A imprensa e a liberdade





Recentes manifestações de alguns  setores, a pretexto da democratização da informação, voltam a insistir no controle da imprensa. E, mais uma vez, invocam o argumento da concentração de capital nos segmentos de jornais e emissoras de TV.

Quando se discute a imposição de limites à liberdade de imprensa, é sempre bom ter na memória o risco embutido nessa questão essencial para o pleno exercício da democracia. A história recente do país mostra o que acontece quando detentores do poder de tendência autoritária e avessos ao contraditório assumem o controle da mídia. Sem imprensa livre, cortaram-se os canais para a circulação de informação e impediu-se que chegassem ao conhecimento da sociedade fatos de fundamental importância, entre os quais violações de direitos humanos, planos mirabolantes de desenvolvimento econômico e outros desmandos praticados nos porões do poder público. Aliás, esse cenário repete-se, sem exceção, na história de todas as ditaduras que, entre as primeiras medidas, inclui o cerceamento da liberdade de imprensa.

Seria importante resfriar o clima que cerca essa discussão e levar o foco do debate para um ponto que poderia proteger a efetiva liberdade de imprensa, desestimulando novas tentativas de estabelecer controles danosos ao exercício da democracia. A exemplo de todos os campos da vida nacional, a imprensa está submetida ao império da lei, pois conta, ao lado de dispositivos que asseguram seu livre exercício, com contrapesos que previnem – e punem, quando for o caso – abusos que eventualmente venham a ser cometidos. E, também a exemplo de tantos outros campos da vida nacional, a imprensa também está enredada no cipoal em que se transformou a legislação brasileira, composta por  leis que não dialogam entre si, gerando insegurança, confusão e fragilidades que alimentam tentações de controle. Muitas datam de décadas, tendo sido promulgadas antes dos avanços tecnológicos que alteraram profundamente a comunicação social, que hoje corre instantaneamente pelo planeta, envolvendo os bilhões de pessoas que têm acesso a um computador, um tablet, um smartphone. Enquanto isso, o Código Brasileiro de Radiodifusão está em vigor desde os anos 60, normatizando o rádio e a televisão.

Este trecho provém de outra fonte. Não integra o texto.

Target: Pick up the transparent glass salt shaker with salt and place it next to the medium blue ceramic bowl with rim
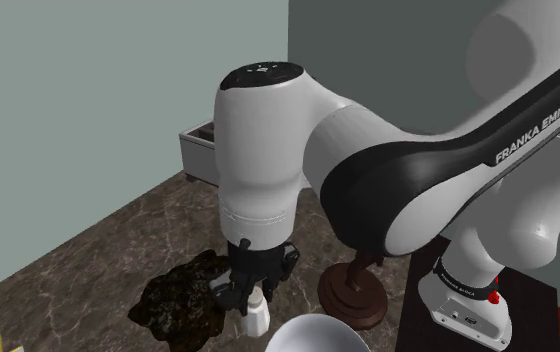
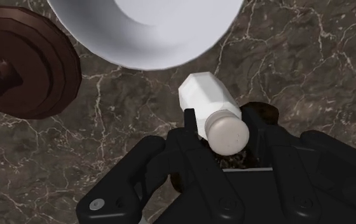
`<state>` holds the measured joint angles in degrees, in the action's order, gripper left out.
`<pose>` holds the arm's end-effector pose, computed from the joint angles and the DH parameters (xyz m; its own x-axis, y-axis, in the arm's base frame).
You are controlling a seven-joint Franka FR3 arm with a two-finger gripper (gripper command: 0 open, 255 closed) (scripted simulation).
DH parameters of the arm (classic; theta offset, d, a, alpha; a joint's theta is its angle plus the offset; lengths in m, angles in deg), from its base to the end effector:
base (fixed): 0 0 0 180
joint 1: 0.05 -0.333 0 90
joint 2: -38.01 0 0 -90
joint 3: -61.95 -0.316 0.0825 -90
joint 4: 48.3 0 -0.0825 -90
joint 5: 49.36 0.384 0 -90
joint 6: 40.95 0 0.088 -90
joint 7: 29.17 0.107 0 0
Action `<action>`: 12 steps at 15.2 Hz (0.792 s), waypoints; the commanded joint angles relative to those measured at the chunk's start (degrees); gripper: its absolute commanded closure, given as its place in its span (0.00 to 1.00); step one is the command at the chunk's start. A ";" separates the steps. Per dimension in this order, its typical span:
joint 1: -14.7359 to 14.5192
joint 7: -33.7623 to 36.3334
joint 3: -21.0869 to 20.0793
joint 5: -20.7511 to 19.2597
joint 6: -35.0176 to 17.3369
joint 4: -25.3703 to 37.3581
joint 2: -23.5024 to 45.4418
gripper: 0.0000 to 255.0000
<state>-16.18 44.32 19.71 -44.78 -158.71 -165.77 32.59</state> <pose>0.2734 0.4672 0.4764 0.9556 -0.2943 0.0122 -0.2926 -0.9532 -0.0756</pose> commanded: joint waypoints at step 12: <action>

É das mais delicadas e sensíveis a proposta de discussão sobre um marco regulatório ou uma revisão das leis para a imprensa. Mas esse debate tem indiscutível papel estratégico para a consolidação do estado democrático de direito e para a sustentabilidade do pleno exercício da democracia. Exemplos dos países desenvolvidos e de longa tradição democrática indicam que coibir tentativas de impor censura à imprensa (seja de que tipo for) é tratar o problema pela metade. Nos Estados Unidos, Grã-Bretanha, França e Alemanha, leis específicas buscam generalizar o acesso à informação, assegurando a pluralidade de opiniões e a livre manifestação do pensamento. No Brasil, enquanto os dispositivos constitucionais sobre liberdade de expressão (artigos 220 a 223) aguardam regulamentação desde 1988, uma nova realidade enfatiza a urgência de se discutir com mais profundidade e serenidade o tema da liberdade de expressão e seus desdobramentos. Com o avanço do acesso à educação e à tecnologia da informação, a sociedade torna-se mais exigente e difícil de ser manipulada por grandes interesses, públicos ou privados. Passa a reivindicar transparência dos governos, das empresas e das organizações não governamentais – o que só será realidade com a imprensa livre. Não será empreitada fácil montar um código da comunicação social que compatibilize interesses e preserve direitos de todos. Tarefa que talvez se torne menos difícil se for transferida do sempre suspeito e polêmico discurso ideológico para o campo do direito, talvez mais árido, mas certamente mais eficaz para dar segurança ao setor e garantir o respeito aos direitos fundamentais da sociedade e do cidadão.

* Presidente da Academia Paulista de Letras Jurídicas (APLJ) e do Conselho Diretor do CIEE Nacional.